• [EXERCISE GOAL]: Your reply should be the following data, copied exactly.

• [GIVEN MATERIAL]:

*** Begin section ***

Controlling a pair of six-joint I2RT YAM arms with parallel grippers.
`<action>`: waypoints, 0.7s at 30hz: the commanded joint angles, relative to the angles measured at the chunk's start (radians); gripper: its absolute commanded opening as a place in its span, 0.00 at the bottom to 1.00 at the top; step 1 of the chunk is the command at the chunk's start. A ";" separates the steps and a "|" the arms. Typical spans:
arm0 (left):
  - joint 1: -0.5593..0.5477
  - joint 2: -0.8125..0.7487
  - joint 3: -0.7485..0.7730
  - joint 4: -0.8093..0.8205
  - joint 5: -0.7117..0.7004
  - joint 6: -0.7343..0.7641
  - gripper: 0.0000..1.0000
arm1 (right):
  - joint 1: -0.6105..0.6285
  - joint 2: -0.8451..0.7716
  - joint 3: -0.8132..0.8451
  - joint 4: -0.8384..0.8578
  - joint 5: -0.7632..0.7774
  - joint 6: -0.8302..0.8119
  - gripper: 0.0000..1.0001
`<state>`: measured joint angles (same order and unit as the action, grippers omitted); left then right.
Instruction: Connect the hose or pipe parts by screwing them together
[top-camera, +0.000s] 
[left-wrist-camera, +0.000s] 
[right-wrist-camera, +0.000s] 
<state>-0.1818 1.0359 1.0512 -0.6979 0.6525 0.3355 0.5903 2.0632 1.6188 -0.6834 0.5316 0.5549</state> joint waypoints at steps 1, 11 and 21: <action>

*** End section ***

• [ANSWER TO THIS PROBLEM]:
Controlling a pair of six-joint I2RT YAM arms with parallel grippers.
`<action>`: waypoints, 0.7s at 30hz: the commanded joint angles, relative to the angles measured at the chunk's start (radians); gripper: its absolute commanded opening as a place in its span, 0.00 at the bottom to 1.00 at the top; step 1 of the chunk is the command at the chunk's start. A ";" separates the steps and a "|" the arms. Typical spans:
arm0 (left):
  - joint 1: -0.5593..0.5477
  - joint 2: -0.8125..0.7487
  - joint 3: -0.7485..0.7730
  - joint 4: -0.8093..0.8205
  - joint 5: -0.7117..0.7004
  - joint 6: -0.7343..0.7641
  - gripper: 0.0000..1.0000
arm1 (right):
  - joint 1: -0.6105..0.6285
  - joint 2: -0.8451..0.7716
  - joint 3: -0.8132..0.8451
  - joint 4: -0.8384..0.8578
  - joint 5: -0.7632..0.7774
  - joint 6: -0.8302..0.8119
  - gripper: 0.0000..1.0001
`<state>`: measured joint angles (same order and unit as the action, grippers omitted); left then right.
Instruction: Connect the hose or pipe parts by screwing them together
[top-camera, +0.000s] 
[left-wrist-camera, +0.000s] 
[right-wrist-camera, +0.000s] 
<state>-0.1818 1.0359 1.0512 -0.6979 0.6525 0.3355 0.5903 2.0632 1.6188 -0.6834 0.5316 0.5549</state> joint waypoints at steps 1, 11 and 21: <action>

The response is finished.